* [EXERCISE AIM]:
Return every line of the data below word for word, including the punctuation.
^^^^^^^^^^^^^^^^
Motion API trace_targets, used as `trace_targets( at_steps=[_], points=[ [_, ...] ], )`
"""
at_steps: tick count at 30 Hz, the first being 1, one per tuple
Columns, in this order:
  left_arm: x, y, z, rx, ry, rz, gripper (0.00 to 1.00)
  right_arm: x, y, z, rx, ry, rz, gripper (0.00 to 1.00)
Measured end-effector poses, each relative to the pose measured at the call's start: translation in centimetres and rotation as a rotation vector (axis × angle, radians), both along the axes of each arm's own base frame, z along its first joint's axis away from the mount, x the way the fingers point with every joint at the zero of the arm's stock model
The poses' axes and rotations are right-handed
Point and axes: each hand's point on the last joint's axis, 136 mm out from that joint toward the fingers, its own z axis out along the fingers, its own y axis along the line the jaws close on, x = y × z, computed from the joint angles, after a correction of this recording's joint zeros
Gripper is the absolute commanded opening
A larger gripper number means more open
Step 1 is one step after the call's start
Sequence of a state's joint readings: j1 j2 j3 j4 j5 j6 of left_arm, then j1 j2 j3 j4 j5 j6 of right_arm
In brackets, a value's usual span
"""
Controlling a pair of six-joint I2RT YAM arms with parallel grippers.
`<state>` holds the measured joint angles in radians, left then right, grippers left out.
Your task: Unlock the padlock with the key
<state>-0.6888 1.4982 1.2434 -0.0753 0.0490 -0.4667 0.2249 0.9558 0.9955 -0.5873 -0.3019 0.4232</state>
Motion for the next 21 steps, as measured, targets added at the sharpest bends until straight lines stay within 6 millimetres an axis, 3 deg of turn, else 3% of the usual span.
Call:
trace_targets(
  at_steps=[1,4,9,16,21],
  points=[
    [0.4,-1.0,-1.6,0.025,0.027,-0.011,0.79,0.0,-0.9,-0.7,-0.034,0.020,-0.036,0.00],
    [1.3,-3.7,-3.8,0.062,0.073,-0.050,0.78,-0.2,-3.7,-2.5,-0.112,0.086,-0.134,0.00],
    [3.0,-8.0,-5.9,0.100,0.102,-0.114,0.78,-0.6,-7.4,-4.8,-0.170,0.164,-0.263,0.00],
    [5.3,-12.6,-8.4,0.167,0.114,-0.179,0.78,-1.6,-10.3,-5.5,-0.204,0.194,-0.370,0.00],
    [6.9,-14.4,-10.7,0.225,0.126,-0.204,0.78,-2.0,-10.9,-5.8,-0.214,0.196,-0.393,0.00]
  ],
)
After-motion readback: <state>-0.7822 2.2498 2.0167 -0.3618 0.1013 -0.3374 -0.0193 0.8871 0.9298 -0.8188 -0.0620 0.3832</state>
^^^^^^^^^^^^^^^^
* [WRITTEN SOLUTION]:
Motion API trace_targets, used as `trace_targets( at_steps=[_], points=[ [_, ...] ], )`
"""
at_steps: tick count at 30 Hz, the first being 1, one per tuple
Columns, in this order:
  left_arm: x, y, z, rx, ry, rz, gripper (0.00 to 1.00)
  right_arm: x, y, z, rx, ry, rz, gripper (0.00 to 1.00)
Measured end-effector poses, each relative to the pose measured at the call's start: translation in centimetres and rotation as a rotation vector (axis × angle, radians), both along the axes of each arm's own base frame, z along its first joint's axis away from the mount, x the way the fingers point with every joint at the zero of the arm's stock model
The poses' axes and rotations are right-handed
Point and axes: each hand's point on the last joint's axis, 136 mm out from that joint toward the fingers, its own z axis out along the fingers, its own y axis along the line the jaws close on, x = y × z, computed from the joint angles, after a correction of this recording's joint zeros
Gripper is the absolute commanded opening
A larger gripper number means more open
Step 1 is one step after the call's start
Sequence of a state's joint readings: j1 j2 j3 j4 j5 j6 of left_arm, then j1 j2 j3 j4 j5 j6 of right_arm
In brackets, a value's usual span
"""
Controlling a pair of six-joint I2RT YAM arms with parallel grippers.
`<state>` holds the measured joint angles in radians, left then right, grippers left out.
Your task: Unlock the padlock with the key
<state>-0.6888 1.4982 1.2434 -0.0753 0.0490 -0.4667 0.2249 0.9558 0.9955 -0.5873 -0.3019 0.4232</state>
Motion for the next 21 steps, as measured, targets added at the sharpest bends until straight lines stay within 6 millimetres an axis, 3 deg of turn, else 3% of the usual span.
Call:
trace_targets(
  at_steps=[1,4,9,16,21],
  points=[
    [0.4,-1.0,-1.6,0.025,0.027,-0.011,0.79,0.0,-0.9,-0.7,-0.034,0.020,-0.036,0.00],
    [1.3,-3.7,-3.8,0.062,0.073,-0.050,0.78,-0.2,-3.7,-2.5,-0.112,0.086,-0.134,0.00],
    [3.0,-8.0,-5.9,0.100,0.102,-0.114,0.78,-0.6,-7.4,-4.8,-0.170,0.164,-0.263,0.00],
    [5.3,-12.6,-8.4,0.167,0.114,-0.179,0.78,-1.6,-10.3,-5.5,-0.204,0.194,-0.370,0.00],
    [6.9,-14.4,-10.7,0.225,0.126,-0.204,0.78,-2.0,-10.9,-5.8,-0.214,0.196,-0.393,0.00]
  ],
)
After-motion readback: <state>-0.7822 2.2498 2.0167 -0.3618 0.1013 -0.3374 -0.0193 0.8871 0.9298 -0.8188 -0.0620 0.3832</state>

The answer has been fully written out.